▶ _Exercise instructions_
What you return should be the lines of the data containing "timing", each in full.

──────── Supplied records

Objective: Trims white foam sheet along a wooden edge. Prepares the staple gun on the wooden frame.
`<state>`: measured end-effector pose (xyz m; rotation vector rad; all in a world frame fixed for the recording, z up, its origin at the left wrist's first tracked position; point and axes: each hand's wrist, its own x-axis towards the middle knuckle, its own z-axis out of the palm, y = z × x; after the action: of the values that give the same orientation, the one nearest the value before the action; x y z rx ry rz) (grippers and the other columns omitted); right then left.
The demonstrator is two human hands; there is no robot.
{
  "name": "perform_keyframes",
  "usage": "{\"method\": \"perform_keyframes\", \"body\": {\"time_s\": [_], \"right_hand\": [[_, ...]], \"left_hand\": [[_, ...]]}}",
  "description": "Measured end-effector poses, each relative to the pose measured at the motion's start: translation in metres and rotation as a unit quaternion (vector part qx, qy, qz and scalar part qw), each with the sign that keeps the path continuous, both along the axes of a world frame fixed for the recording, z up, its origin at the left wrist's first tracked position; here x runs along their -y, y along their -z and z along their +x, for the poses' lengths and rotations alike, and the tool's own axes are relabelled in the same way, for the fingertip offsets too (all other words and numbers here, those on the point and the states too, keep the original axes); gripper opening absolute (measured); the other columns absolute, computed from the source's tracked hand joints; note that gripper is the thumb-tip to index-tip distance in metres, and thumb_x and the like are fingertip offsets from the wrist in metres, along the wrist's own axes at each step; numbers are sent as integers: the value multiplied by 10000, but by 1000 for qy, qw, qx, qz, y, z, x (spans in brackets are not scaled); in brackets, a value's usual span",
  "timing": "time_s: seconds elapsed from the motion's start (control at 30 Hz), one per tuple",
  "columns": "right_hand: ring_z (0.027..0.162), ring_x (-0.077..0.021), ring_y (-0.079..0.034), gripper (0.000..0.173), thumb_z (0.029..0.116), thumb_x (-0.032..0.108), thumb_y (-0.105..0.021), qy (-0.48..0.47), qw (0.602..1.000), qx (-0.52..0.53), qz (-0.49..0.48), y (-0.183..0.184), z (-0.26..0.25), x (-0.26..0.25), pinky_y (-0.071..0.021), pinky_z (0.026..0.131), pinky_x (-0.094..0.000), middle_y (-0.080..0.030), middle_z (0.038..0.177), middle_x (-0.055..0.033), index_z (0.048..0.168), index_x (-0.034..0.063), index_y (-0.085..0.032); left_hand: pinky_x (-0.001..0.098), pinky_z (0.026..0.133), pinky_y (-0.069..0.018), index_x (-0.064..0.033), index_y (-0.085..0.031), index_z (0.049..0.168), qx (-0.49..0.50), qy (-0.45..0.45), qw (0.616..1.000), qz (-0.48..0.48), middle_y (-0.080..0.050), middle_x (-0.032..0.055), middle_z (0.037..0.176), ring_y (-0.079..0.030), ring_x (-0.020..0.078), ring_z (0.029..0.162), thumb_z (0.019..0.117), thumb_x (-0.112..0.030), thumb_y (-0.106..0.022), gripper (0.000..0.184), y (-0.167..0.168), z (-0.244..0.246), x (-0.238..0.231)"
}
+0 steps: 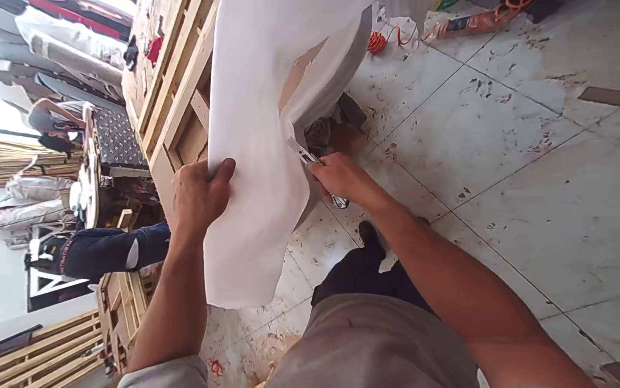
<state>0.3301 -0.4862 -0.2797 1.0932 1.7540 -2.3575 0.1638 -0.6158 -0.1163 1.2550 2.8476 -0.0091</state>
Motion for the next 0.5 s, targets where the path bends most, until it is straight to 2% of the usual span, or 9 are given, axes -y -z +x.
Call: {"method": "perform_keyframes", "body": {"time_s": [0.17,0.23,0.5], "right_hand": [[489,-146,-612,469,1107,442,-417,-1,998,25,50,-12,-4,6,-536,490,-315,-605,609,-58,940,58,-629],[515,-160,-618,465,1106,431,-410,-22,997,36,69,-14,-10,2,-542,525,-355,-615,625,-54,951,61,-647],[510,-159,-615,458,1100,420,-426,-68,991,57,100,-13,-25,5,-541,519,-359,-617,629,-52,922,57,-642]], "left_hand": [[473,599,-456,-112,-624,735,15,-1,998,55,-560,4,611,-581,158,591,1032,-486,-523,488,10,2,14],[489,607,-471,-114,-644,756,16,14,998,59,-581,13,623,-600,168,606,1037,-489,-514,486,9,2,15],[467,587,-456,-121,-648,775,14,9,998,58,-571,0,617,-586,160,591,1054,-474,-503,473,6,7,18]]}}
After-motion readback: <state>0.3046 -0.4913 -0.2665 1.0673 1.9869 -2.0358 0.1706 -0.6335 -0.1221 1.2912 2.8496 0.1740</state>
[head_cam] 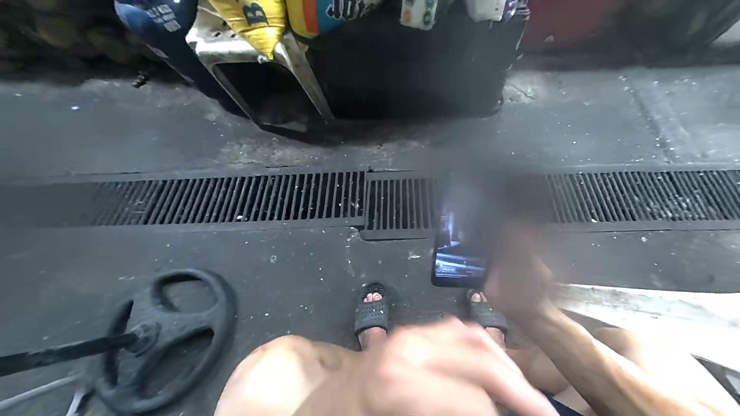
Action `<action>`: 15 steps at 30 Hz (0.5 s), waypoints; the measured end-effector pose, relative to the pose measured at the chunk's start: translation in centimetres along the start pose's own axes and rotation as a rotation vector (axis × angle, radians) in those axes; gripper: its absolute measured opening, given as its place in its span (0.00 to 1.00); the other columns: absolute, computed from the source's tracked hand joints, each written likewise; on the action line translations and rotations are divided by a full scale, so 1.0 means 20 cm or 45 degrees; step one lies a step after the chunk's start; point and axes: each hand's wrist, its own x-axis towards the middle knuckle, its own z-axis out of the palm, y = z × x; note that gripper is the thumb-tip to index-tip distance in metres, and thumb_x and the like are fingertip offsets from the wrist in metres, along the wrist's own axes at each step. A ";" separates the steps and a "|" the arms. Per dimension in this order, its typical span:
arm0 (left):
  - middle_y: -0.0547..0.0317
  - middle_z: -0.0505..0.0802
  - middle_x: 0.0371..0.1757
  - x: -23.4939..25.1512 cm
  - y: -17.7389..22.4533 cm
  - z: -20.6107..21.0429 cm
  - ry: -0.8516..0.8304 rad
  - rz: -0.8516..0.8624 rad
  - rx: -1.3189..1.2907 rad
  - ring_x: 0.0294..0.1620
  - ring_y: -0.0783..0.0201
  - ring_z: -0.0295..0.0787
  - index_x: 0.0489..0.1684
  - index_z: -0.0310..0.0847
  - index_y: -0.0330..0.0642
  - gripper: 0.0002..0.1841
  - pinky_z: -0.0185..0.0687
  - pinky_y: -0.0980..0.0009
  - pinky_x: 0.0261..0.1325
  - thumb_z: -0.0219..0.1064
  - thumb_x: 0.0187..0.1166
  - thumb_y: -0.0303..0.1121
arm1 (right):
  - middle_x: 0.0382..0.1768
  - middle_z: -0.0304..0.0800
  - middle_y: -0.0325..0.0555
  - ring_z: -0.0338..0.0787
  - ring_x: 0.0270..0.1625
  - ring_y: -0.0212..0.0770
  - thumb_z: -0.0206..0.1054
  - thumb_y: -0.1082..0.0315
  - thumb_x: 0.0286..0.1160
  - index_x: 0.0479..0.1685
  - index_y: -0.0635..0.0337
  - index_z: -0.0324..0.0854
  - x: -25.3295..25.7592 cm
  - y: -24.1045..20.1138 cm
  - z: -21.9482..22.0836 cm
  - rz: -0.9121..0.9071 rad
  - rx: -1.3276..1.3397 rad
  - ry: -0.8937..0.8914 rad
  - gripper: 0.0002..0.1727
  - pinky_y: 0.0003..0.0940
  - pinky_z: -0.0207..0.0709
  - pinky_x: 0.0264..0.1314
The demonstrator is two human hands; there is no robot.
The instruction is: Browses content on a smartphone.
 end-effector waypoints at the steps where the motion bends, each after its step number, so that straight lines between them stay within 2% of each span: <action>1: 0.55 0.97 0.47 0.01 -0.01 -0.06 0.115 0.048 0.101 0.59 0.54 0.91 0.23 0.84 0.45 0.29 0.85 0.56 0.67 0.53 0.88 0.57 | 0.64 0.87 0.50 0.87 0.67 0.45 0.54 0.36 0.83 0.77 0.58 0.70 0.00 0.00 0.00 -0.005 0.003 0.014 0.37 0.50 0.81 0.72; 2: 0.59 0.96 0.44 0.00 -0.03 -0.12 0.266 0.075 0.185 0.57 0.56 0.92 0.19 0.78 0.48 0.26 0.85 0.58 0.65 0.55 0.89 0.54 | 0.64 0.87 0.49 0.87 0.67 0.44 0.54 0.36 0.83 0.77 0.58 0.69 0.00 -0.01 0.00 0.003 -0.017 0.036 0.38 0.48 0.81 0.73; 3: 0.60 0.96 0.45 -0.01 -0.05 -0.17 0.444 0.076 0.237 0.55 0.58 0.92 0.22 0.79 0.49 0.23 0.86 0.60 0.64 0.58 0.89 0.51 | 0.65 0.87 0.49 0.87 0.68 0.43 0.54 0.36 0.83 0.78 0.59 0.69 0.00 -0.02 0.00 0.017 -0.039 0.054 0.38 0.47 0.81 0.73; 4: 0.60 0.96 0.48 -0.02 -0.09 -0.20 0.649 0.046 0.271 0.54 0.59 0.92 0.27 0.84 0.50 0.19 0.87 0.62 0.61 0.61 0.87 0.50 | 0.65 0.86 0.50 0.87 0.68 0.44 0.54 0.36 0.83 0.78 0.60 0.69 0.01 -0.02 0.00 0.028 -0.043 0.069 0.38 0.48 0.81 0.73; 5: 0.60 0.95 0.53 -0.02 -0.12 -0.22 0.835 -0.010 0.305 0.55 0.60 0.92 0.33 0.87 0.52 0.16 0.87 0.63 0.61 0.64 0.85 0.50 | 0.64 0.87 0.51 0.88 0.66 0.46 0.54 0.37 0.83 0.77 0.60 0.70 0.01 -0.02 0.00 0.031 -0.036 0.083 0.37 0.50 0.82 0.71; 6: 0.61 0.92 0.60 -0.02 -0.16 -0.23 0.934 -0.089 0.337 0.59 0.61 0.89 0.44 0.86 0.52 0.13 0.87 0.63 0.62 0.65 0.84 0.50 | 0.63 0.87 0.51 0.88 0.66 0.46 0.53 0.37 0.84 0.76 0.60 0.70 0.01 -0.03 0.00 0.031 -0.034 0.084 0.37 0.50 0.83 0.71; 7: 0.60 0.88 0.67 -0.02 -0.20 -0.24 0.986 -0.183 0.314 0.63 0.61 0.87 0.58 0.82 0.52 0.16 0.86 0.62 0.65 0.66 0.83 0.50 | 0.63 0.87 0.50 0.88 0.66 0.44 0.53 0.37 0.84 0.76 0.59 0.69 0.01 -0.03 0.01 0.036 -0.036 0.087 0.36 0.48 0.82 0.71; 8: 0.58 0.86 0.71 -0.02 -0.24 -0.24 1.031 -0.273 0.253 0.66 0.59 0.86 0.67 0.78 0.50 0.21 0.85 0.60 0.67 0.64 0.83 0.50 | 0.64 0.87 0.49 0.88 0.67 0.43 0.54 0.37 0.83 0.77 0.59 0.68 0.00 -0.03 0.01 0.038 -0.024 0.093 0.37 0.46 0.82 0.72; 11: 0.53 0.86 0.72 0.00 -0.33 -0.19 1.065 -0.494 0.080 0.69 0.54 0.84 0.75 0.73 0.46 0.29 0.83 0.56 0.66 0.51 0.86 0.56 | 0.67 0.85 0.51 0.87 0.69 0.43 0.57 0.36 0.81 0.83 0.63 0.61 -0.01 -0.02 0.02 0.054 0.027 0.091 0.43 0.46 0.81 0.74; 13: 0.53 0.83 0.75 0.00 -0.36 -0.15 0.946 -0.601 -0.012 0.73 0.54 0.81 0.80 0.69 0.43 0.39 0.83 0.54 0.68 0.47 0.83 0.66 | 0.68 0.84 0.53 0.86 0.69 0.45 0.58 0.37 0.81 0.83 0.66 0.58 -0.01 -0.01 0.02 0.076 0.053 0.077 0.44 0.47 0.81 0.74; 15: 0.52 0.80 0.79 0.01 -0.36 -0.11 0.783 -0.665 -0.139 0.78 0.56 0.77 0.88 0.58 0.39 0.53 0.82 0.53 0.72 0.47 0.74 0.78 | 0.67 0.85 0.52 0.87 0.69 0.44 0.59 0.36 0.80 0.82 0.66 0.59 -0.02 -0.01 0.02 0.103 0.053 0.083 0.45 0.47 0.82 0.73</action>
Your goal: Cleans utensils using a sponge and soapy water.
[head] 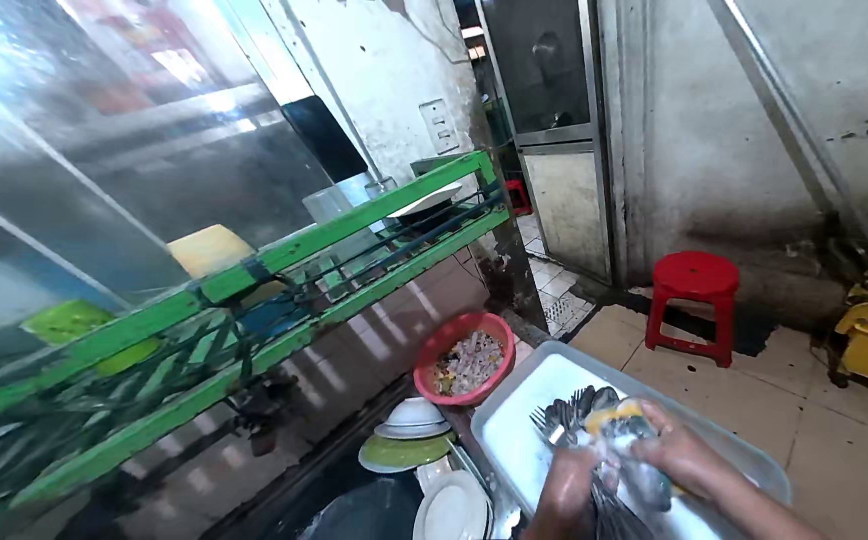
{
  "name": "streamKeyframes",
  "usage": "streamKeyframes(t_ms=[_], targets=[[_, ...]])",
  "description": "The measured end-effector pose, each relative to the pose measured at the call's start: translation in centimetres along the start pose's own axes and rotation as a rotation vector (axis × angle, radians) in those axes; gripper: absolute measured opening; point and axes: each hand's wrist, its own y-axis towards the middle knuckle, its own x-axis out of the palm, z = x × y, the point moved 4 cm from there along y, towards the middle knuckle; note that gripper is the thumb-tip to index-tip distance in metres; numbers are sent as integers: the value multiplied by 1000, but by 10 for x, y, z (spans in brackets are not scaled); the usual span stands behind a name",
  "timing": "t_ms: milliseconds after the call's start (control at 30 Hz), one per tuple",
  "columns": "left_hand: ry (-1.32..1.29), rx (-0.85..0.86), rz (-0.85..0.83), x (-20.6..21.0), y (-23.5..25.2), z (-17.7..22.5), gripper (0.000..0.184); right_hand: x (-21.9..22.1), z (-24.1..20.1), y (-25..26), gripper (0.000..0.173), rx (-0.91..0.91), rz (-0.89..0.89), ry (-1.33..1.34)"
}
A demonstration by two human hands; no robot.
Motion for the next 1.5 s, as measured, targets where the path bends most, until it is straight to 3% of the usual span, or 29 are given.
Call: streamKeyframes(t_ms=[67,133,267,333,433,533,700,833,967,1067,1133,1200,1300,1433,1500], targets=[[138,-3,54,-3,-2,-1,12,6,1,3,56,-42,-6,-99],[141,-8,30,-2,-1,-2,19,-3,-4,11,56,-46,119,-131],[26,8,-29,-4,0,-4,20,-22,-14,18,59,-50,322,204],[-35,-22,5,-6,-1,-1,17,-22,-21,16,63,-38,226,305],[-62,-58,-6,-5,-1,0,17,-12,-23,16,61,48,26,76],[-139,-58,-26,-4,2,-2,20,-7,-22,20,59,69,73,-26],[-381,1,38,-9,4,0,16,-1,-19,15,60,60,196,137],[-245,-44,89,-11,3,-1,8,6,-16,8,59,-13,167,168],[-93,-72,48,-12,0,-3,12,-2,-36,15,53,3,19,-101],[-137,-44,80,-13,-1,0,19,-2,-39,18,51,45,109,-125],[-159,-3,136,-14,-1,4,15,5,-27,16,53,34,188,5],[-96,15,172,-14,0,4,8,21,-14,8,57,48,151,67],[34,18,205,-15,1,2,3,32,-7,6,61,74,45,-77],[-45,12,202,-9,0,5,6,9,-27,28,55,-13,185,-253],[-31,3,247,-11,1,6,6,17,-25,28,56,-59,173,-288]])
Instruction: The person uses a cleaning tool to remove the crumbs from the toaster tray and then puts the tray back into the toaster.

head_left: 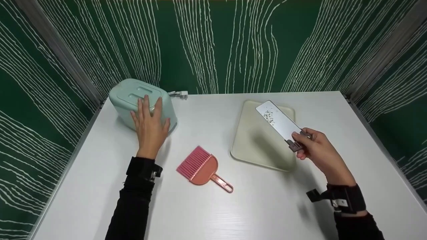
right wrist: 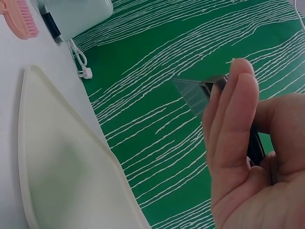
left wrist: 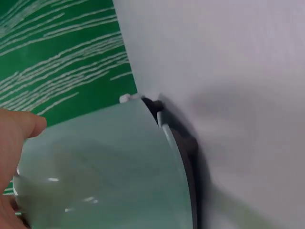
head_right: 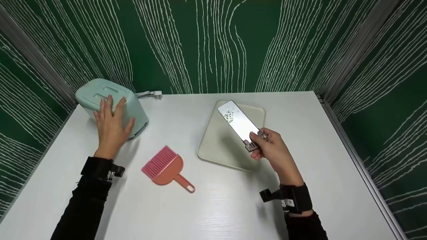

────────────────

▶ _Answer to this problem_
  "timing": "time_s: seconds elapsed from the motion's start (control at 30 Hz), one per tuple",
  "timing": "t_ms: milliseconds after the call's start (control at 30 Hz), one per tuple",

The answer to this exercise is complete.